Das Ergebnis an den Anfang zu stellen, hat mehrere Vorteile. Der Leser weiß von Beginn an, auf welches Ergebnis die Argumentation hinausläuft. Er kann die Argumente schon im Hinblick auf das Ergebnis bewerten und sich damit schneller und besser eine eigene Meinung bilden. Außerdem werden die meisten Leser die Dissertation ja gar nicht von Vorne nach Hinten vollständig lesen. Die große Vielzahl der Leser lesen nur die Einleitung und/oder die Zusammenfassung am Ende. Da ist es klug, direkt das zentrale Ergebnis in der Einleitung voranzustellen. Der Leser kann dann auch besser entscheiden, ob das Ergebnis spannend genug ist, dass er sich mit der Begründung näher auseinandersetzen möchte.

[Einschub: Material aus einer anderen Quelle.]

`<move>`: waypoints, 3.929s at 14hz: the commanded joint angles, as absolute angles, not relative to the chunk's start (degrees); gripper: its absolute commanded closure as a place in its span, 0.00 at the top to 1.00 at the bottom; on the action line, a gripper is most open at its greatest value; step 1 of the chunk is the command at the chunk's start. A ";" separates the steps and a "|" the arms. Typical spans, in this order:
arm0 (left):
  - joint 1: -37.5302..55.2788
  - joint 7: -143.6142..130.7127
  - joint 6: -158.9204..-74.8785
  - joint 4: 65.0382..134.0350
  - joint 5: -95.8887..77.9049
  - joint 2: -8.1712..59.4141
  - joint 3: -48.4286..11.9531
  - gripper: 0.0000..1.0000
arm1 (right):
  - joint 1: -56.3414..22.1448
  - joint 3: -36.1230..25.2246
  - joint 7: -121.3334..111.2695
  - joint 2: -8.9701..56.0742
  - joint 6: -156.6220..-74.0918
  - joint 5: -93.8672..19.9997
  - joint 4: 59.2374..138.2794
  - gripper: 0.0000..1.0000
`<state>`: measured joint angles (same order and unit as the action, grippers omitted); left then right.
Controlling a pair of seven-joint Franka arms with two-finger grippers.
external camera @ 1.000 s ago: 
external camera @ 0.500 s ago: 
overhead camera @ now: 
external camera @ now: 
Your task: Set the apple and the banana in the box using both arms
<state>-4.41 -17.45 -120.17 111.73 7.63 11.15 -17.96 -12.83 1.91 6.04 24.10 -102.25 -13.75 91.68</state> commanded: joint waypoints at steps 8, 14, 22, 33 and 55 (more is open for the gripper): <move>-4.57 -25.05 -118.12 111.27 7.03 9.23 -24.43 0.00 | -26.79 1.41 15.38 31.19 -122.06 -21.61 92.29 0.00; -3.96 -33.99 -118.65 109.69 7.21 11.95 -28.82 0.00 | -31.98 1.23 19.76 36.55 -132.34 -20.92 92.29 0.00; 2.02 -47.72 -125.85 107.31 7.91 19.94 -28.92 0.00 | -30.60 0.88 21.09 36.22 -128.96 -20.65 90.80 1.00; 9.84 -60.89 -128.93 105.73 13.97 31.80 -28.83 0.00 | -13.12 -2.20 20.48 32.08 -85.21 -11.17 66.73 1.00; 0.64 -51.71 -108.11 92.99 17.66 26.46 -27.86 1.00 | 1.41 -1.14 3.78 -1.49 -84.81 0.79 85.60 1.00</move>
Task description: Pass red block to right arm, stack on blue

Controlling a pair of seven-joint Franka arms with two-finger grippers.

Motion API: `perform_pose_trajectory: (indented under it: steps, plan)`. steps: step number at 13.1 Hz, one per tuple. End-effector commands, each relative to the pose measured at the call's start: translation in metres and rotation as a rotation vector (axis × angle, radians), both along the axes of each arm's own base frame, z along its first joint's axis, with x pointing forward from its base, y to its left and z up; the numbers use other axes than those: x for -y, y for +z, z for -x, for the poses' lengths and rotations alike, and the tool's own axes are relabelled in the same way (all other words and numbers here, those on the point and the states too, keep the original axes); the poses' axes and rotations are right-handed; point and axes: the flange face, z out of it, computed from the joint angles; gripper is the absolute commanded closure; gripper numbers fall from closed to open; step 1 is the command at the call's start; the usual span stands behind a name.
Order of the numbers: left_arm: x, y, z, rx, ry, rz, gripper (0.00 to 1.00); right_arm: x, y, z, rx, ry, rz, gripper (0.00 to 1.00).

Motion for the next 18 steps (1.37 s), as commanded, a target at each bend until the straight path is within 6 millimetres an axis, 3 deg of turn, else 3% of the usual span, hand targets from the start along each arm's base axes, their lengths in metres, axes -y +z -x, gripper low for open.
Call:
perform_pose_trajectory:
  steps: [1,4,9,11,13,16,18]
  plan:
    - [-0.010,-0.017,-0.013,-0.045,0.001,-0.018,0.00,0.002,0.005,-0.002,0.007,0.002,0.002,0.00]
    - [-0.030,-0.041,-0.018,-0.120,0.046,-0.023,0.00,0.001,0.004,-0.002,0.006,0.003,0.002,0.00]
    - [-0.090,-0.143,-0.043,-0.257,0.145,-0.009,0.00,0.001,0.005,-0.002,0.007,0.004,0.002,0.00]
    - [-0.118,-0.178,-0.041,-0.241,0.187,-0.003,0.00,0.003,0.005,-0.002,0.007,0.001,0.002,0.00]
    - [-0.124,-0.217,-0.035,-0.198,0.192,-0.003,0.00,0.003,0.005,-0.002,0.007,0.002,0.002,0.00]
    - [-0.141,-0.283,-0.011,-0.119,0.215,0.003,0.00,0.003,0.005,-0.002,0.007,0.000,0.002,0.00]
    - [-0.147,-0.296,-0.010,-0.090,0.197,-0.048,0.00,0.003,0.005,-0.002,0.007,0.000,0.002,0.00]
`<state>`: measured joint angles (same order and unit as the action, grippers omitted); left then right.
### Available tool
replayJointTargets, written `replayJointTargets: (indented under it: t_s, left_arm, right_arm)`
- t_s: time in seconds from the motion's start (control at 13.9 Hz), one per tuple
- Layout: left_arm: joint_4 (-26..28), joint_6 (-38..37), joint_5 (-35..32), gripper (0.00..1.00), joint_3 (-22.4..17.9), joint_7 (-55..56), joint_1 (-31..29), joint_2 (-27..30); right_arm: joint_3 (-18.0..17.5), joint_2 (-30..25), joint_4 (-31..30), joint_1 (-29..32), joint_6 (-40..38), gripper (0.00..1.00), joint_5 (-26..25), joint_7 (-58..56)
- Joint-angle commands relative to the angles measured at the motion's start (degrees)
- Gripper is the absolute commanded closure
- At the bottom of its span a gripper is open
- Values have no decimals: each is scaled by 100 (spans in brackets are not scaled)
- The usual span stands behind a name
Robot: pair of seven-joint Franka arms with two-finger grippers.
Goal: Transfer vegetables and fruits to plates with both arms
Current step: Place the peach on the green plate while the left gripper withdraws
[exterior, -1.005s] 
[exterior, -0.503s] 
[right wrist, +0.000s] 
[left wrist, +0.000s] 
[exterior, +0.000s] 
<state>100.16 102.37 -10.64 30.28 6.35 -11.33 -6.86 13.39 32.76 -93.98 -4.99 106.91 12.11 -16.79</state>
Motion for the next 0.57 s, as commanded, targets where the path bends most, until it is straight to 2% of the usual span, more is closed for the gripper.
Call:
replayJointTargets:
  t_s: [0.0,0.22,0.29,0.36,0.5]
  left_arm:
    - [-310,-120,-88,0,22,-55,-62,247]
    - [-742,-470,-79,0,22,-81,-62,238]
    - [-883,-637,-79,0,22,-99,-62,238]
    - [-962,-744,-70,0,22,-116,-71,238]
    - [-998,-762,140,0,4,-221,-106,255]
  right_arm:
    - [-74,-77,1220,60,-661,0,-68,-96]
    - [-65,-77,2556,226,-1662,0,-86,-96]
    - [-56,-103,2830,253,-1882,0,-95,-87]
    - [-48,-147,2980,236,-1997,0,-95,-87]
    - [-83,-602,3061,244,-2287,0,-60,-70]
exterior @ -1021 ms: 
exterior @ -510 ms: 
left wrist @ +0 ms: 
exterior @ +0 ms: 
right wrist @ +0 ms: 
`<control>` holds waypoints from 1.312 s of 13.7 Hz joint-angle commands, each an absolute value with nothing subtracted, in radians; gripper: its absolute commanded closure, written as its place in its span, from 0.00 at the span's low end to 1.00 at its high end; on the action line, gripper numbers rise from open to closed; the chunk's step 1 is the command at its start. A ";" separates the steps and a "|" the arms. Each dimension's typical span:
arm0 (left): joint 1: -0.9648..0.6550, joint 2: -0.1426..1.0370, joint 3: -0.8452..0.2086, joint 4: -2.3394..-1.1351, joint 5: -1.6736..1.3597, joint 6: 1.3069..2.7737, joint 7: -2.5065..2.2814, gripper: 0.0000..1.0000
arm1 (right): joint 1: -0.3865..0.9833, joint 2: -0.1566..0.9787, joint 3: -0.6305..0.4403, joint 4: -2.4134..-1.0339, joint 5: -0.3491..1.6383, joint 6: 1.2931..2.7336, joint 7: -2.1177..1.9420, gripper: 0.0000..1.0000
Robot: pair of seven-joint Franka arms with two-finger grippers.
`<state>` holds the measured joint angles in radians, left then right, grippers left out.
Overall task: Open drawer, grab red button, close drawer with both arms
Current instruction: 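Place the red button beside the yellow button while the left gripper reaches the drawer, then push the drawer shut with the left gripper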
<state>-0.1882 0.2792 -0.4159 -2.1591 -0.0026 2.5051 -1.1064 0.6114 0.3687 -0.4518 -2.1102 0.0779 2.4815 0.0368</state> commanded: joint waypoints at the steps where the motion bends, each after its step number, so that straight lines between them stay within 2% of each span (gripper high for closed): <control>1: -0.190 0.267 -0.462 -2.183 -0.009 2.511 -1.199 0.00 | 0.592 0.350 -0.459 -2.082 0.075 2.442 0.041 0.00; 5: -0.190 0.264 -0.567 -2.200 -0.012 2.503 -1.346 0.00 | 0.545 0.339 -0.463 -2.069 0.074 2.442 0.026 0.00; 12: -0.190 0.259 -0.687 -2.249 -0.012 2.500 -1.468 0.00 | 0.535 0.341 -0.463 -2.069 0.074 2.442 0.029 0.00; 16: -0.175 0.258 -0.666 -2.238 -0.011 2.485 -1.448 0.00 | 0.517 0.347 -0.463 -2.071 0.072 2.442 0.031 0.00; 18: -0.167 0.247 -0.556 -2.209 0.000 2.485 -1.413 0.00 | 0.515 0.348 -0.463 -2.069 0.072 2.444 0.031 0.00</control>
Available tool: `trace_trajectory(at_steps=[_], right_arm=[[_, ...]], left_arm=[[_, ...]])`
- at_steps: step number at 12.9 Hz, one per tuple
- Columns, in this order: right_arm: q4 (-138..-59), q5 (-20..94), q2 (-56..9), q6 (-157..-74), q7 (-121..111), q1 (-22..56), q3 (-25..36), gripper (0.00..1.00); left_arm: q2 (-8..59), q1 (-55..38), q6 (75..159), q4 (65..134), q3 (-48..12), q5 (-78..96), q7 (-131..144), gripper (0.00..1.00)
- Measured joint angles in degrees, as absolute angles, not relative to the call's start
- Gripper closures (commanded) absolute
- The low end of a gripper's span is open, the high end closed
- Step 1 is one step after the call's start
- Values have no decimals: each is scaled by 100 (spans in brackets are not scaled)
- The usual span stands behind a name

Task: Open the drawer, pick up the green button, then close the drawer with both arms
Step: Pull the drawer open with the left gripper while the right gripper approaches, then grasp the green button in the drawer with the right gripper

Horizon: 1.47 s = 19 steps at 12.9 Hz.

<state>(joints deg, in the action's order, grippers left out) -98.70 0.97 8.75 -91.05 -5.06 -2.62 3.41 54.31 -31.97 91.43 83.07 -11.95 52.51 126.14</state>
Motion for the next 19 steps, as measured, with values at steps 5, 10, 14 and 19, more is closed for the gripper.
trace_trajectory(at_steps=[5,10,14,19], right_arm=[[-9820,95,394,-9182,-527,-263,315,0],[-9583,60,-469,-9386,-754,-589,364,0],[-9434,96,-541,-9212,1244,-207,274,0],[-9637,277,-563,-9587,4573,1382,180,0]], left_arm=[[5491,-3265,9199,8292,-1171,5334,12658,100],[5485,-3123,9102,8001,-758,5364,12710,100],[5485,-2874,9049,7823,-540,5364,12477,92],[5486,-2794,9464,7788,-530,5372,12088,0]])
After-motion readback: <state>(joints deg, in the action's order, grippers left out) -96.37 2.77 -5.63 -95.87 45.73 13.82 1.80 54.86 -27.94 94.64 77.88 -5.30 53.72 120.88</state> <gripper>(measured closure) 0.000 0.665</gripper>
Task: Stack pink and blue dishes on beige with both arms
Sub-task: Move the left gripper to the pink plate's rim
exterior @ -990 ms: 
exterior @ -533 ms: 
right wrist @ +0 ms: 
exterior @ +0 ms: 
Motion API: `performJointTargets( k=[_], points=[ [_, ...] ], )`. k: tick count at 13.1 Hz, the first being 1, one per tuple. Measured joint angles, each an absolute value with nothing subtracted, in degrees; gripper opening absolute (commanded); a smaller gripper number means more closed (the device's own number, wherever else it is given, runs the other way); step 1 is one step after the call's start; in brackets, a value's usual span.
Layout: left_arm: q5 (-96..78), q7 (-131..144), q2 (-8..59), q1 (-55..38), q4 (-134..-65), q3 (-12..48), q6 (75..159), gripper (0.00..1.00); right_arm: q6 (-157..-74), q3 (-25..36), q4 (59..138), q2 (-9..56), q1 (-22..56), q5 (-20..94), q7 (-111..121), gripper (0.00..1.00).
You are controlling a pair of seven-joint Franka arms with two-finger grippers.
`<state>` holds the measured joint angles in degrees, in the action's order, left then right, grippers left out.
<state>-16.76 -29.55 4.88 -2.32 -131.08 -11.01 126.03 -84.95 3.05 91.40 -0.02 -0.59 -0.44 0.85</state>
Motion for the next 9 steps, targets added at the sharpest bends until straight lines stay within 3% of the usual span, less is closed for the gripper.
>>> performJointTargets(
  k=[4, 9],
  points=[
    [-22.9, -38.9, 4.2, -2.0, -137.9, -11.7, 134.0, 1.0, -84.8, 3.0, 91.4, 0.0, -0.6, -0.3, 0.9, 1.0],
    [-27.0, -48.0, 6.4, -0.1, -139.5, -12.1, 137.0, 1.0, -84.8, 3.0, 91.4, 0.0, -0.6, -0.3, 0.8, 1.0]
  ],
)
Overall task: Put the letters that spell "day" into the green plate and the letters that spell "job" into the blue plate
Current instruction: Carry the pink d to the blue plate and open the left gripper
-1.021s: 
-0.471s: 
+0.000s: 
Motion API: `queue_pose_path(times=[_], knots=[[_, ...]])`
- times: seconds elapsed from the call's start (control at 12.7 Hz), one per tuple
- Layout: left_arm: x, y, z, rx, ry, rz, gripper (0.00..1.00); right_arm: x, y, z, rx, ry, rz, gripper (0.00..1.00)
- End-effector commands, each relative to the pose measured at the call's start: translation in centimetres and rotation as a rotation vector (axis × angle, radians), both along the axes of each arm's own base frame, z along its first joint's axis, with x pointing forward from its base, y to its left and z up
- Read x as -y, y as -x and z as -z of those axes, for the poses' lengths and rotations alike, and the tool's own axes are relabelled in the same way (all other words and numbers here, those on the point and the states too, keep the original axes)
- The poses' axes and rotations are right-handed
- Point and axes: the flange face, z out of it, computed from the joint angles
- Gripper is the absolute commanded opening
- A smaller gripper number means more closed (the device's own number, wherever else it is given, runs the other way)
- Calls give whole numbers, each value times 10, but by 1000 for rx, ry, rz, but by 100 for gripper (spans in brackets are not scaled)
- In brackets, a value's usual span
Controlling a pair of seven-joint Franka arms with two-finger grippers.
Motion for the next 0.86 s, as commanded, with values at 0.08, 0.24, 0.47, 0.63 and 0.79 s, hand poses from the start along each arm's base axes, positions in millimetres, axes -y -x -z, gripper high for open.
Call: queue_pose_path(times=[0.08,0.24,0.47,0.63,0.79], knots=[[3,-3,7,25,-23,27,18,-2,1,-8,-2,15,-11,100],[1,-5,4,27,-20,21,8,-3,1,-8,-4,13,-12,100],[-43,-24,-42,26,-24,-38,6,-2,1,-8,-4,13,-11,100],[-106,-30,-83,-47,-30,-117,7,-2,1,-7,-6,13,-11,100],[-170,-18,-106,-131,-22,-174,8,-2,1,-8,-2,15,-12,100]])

Ich jedenfalls bin überzeugt, dass meine Schriftfassung deutlich besser geworden ist, seit ich mir diesen Rat immer wieder ins Gedächtnis rufe. Und ich habe auch gemerkt, dass ich andere Arbeiten, die nach diesem Motto geschrieben sind, in der Regel besser und überzeugender finde.

“Es muss schwer fallen, sonst wird es nicht gut.”**

Diesen Rat hat mir meine Chefin zu Beginn der Promotionszeit, Prof. Dr. Sanders, mit auf den Weg gegeben. Wenn die Lösung zum zentralen Problem der Dissertation einfach wäre, wäre es vermutlich kein gutes Dissertationsthema, sondern höchstens einen Aufsatz wert. Das gilt insbesondere dann, wenn es kein neues Thema ist, sondern schon eine ganze Weile in Rechtsprechung und Literatur diskutiert wird.

Außerdem gibt es in der Rechtswissenschaft nur selten ein richtiges und ein falsches Ergebnis. In der Regel gibt es für beide Seiten gute Argumente, die sich hören lassen. Dann ist es ganz normal, dass man während der Arbeit an der Dissertation zwischen den Meinungen schwankt und an der eigenen Lösung zweifelt – oder sogar verzweifelt. Natürlich ist es kein sicheres Zeichen dafür, dass die Arbeit gut wird, wenn es schwer fällt, sich zu entscheiden und diese Meinung dann auch zu begründen. Aber es ist eben auch kein Zeichen für die eigene Unfähigkeit, sondern ein ganz normaler Bestandteil des Prozesses. Und dieser Gedanke hat mich so manches Mal sehr getröstet.


(*) So formuliert in Puppe, Kleine Schule des juristischen Denkens, 3. Aufl. 2014, S. 258. Dieses Buch sollte meiner Meinung nach ohnehin jede*r Jurist*in gelesen haben – und immer wieder lesen.
(**) Aus dem Gedächtnis wiedergegeben.


Welche Ratschläge begleit(te)en euch durch die Promotionsphase? Bei welchen Ratschlägen hättet ihr euch gewünscht, sie vielleicht schon früher bekommen zu haben?